1 Een lied Hammaaloth, van David. Ik verblijd mij in degenen, die tot mij zeggen: Wij zullen in het huis des HEEREN gaan.

2 Onze voeten zijn staande in uw poorten, o Jeruzalem!

3 Jeruzalem is gebouwd, als een stad, die wel samengevoegd is;

4 Waarheen de stammen opgaan, de stammen des HEEREN, tot de getuigenis Israels, om den Naam des HEEREN te danken.

5 Want daar zijn de stoelen des gerichts gezet, de stoelen van het huis van David.

6 Bidt om den vrede van Jeruzalem; wel moeten zij varen, die u beminnen.
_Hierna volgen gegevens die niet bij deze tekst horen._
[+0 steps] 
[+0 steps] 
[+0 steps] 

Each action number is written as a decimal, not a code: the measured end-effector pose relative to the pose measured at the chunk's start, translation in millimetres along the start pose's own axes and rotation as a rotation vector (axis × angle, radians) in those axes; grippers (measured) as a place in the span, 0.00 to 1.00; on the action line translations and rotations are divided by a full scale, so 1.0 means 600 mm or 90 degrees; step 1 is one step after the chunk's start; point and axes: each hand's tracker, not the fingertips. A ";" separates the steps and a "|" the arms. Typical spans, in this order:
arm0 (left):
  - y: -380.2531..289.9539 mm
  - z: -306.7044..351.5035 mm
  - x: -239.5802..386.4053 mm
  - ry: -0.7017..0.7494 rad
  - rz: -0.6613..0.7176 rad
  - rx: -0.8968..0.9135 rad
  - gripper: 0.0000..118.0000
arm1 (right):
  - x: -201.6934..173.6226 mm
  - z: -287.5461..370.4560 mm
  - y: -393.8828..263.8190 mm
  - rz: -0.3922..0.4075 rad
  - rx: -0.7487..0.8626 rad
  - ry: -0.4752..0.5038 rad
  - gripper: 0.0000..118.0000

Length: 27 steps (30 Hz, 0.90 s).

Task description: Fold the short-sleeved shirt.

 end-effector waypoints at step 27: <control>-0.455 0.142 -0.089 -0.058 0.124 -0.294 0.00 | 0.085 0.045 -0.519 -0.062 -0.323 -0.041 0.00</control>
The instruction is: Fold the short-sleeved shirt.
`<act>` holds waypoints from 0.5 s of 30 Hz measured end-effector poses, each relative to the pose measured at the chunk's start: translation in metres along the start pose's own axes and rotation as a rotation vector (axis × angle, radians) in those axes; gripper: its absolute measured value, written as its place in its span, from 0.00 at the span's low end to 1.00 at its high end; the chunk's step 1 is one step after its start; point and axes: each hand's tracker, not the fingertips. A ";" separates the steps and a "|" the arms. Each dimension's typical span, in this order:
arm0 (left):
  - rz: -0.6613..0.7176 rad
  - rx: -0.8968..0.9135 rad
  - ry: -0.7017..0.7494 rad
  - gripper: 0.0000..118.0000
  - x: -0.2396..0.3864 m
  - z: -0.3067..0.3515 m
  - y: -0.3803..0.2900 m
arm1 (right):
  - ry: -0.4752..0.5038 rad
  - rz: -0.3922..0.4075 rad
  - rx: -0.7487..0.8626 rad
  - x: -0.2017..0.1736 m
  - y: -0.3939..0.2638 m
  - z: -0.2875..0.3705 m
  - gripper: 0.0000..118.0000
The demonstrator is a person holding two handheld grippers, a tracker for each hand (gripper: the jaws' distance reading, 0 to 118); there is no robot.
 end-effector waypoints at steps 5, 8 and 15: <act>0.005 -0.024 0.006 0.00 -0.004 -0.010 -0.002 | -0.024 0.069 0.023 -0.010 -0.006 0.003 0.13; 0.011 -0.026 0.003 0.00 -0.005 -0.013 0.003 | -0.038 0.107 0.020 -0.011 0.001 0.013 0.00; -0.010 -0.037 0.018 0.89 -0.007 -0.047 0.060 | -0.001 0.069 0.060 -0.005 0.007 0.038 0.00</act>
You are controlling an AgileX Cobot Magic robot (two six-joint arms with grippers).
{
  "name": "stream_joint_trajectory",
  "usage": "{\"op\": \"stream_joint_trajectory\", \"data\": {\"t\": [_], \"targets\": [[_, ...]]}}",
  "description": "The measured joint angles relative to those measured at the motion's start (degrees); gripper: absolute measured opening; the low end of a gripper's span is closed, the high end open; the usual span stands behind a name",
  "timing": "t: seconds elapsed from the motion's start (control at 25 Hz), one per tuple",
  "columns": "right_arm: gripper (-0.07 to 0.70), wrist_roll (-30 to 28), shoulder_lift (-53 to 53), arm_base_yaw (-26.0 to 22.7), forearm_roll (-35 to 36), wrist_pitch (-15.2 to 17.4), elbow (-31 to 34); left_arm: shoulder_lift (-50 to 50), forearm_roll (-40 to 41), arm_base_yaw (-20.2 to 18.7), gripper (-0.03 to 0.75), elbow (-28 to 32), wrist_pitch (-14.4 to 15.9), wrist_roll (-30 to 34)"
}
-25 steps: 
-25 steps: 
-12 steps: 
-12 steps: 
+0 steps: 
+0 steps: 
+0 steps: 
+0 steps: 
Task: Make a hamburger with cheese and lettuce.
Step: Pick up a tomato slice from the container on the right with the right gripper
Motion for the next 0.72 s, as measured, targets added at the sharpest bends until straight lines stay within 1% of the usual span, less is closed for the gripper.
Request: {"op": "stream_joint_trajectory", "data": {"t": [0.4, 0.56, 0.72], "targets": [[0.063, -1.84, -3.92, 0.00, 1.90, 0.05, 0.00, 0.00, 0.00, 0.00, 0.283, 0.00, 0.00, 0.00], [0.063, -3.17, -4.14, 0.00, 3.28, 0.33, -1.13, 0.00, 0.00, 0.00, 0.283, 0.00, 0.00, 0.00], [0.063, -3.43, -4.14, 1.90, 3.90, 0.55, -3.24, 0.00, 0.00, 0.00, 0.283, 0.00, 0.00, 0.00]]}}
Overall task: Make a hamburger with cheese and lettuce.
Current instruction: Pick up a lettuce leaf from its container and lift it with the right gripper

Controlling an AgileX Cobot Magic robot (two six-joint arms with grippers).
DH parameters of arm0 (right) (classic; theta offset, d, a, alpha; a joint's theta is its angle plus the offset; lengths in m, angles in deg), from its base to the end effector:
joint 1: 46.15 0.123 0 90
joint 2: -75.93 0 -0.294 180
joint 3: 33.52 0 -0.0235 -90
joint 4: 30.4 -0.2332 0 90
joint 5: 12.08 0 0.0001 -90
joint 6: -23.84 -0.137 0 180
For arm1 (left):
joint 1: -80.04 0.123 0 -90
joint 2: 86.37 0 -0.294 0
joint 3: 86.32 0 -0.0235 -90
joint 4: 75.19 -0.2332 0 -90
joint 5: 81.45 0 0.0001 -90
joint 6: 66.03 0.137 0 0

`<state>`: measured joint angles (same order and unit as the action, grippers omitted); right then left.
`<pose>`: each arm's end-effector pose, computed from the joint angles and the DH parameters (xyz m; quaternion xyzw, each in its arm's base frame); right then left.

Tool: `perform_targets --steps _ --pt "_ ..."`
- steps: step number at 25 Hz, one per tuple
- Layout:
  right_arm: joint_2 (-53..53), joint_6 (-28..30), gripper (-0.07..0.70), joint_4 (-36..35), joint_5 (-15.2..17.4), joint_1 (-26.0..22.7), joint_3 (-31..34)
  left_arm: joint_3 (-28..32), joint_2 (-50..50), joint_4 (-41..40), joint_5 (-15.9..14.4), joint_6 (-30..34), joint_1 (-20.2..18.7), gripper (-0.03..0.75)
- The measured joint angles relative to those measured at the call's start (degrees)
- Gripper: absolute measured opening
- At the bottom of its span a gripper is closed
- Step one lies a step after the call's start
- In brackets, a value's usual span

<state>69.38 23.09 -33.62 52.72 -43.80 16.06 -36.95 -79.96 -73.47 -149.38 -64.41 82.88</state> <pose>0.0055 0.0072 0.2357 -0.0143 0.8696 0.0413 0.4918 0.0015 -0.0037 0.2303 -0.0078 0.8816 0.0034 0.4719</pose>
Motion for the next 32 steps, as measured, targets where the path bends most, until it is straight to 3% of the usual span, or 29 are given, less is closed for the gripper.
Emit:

7 Vrede zij in uw vesting, welvaren in uw paleizen.

8 Om mijner broederen en mijner vrienden wil, zal ik nu spreken, vrede zij in u!

9 Om des huizes des HEEREN, onzes Gods wil, zal ik het goede voor u zoeken.

1 Regozijei-me quando me disseram: Vamos à casa de Jeová.

2 Os nossos pés estão parados Dentro das tuas portas, Jerusalém;

3 Jerusalém que és edificada Como uma cidade compacta,

4 Aonde sobem as tribos, as tribos de Jeová, Como testemunho a Israel, Para darem graças ao nome de Jeová.

5 Pois ali estão postos os tronos de julgar, Os tronos da casa de Davi.

6 Orai pela paz de Jerusalém; Gozem de prosperidade os que te amam.

7 Haja paz dentro dos teus muros, E prosperidade nos teus palácios.

8 Por amor dos meus irmãos e amigos, Diga eu: Haja paz dentro de ti.

9 Por amor da casa de Jeová, nosso Deus, Buscarei o teu bem.